Надо иметь в виду, что Чайковский был среди плеяды великих русских композиторов второй половины XIX века. С 1829 по 1844 год родились А.Г. Рубинштейн, М.А. Балакирев, М.П. Мусоргский, А.П. Бородин, Ц.А. Кюи, Н.А. Римский-Корсаков, П.И. Чайковский. Вдобавок, композиторам «могучей кучки» соответствовало объединение талантливых художников «передвижников», а в литературе — величайшие писатели. Конечно же такой замечательный подъем русской культуры не был вызван какими-то солнечными воздействиями или «пассионарностью» биологической природы. После Петра I и Екатерины II обновилось и укрепилось Российское государство, а отечественная культура испытала западное влияние, а там достигли высочайшего уровня наука, философия, просвещение, искусство. Русское общество жадно «впитывало» западные новшества, перестраивая их на свой лад.

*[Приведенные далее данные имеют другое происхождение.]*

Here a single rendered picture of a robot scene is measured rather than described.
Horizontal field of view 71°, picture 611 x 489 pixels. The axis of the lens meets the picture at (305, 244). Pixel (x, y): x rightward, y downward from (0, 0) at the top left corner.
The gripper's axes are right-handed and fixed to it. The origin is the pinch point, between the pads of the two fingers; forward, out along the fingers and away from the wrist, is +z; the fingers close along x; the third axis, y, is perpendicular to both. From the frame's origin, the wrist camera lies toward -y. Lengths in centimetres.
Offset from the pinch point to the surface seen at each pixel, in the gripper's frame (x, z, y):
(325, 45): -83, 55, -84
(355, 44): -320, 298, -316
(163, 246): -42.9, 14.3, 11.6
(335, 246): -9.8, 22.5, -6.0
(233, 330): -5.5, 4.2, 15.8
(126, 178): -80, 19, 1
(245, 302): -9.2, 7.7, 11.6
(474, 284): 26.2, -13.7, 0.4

Не случайно во многим сходен путь в искусство двух русских гениев — Чайковского и Модеста Петровича Мусоргского (1839–1881). Они с детства воспринимали западную музыку в домашней обстановке и русскую народную музыку в общении с «простым людом». Как писал Мусоргский, «не даром в детстве мужичков любил послушать и песенками их искушаться изволил».

Раннее влечение Петра Ильича Чайковского к музыке не удивительно. Хотя его отец закончил Горный корпус, но и в нем, согласно уставу этого учебного заведения, обучался музыке. Но как бы то ни было, одними только благоприятными внешними обстоятельствами нельзя объяснить появления таланта композитора. Для этого требуются определенные способности, склонность к музыкальной гармонии и некоторые благоприятные события.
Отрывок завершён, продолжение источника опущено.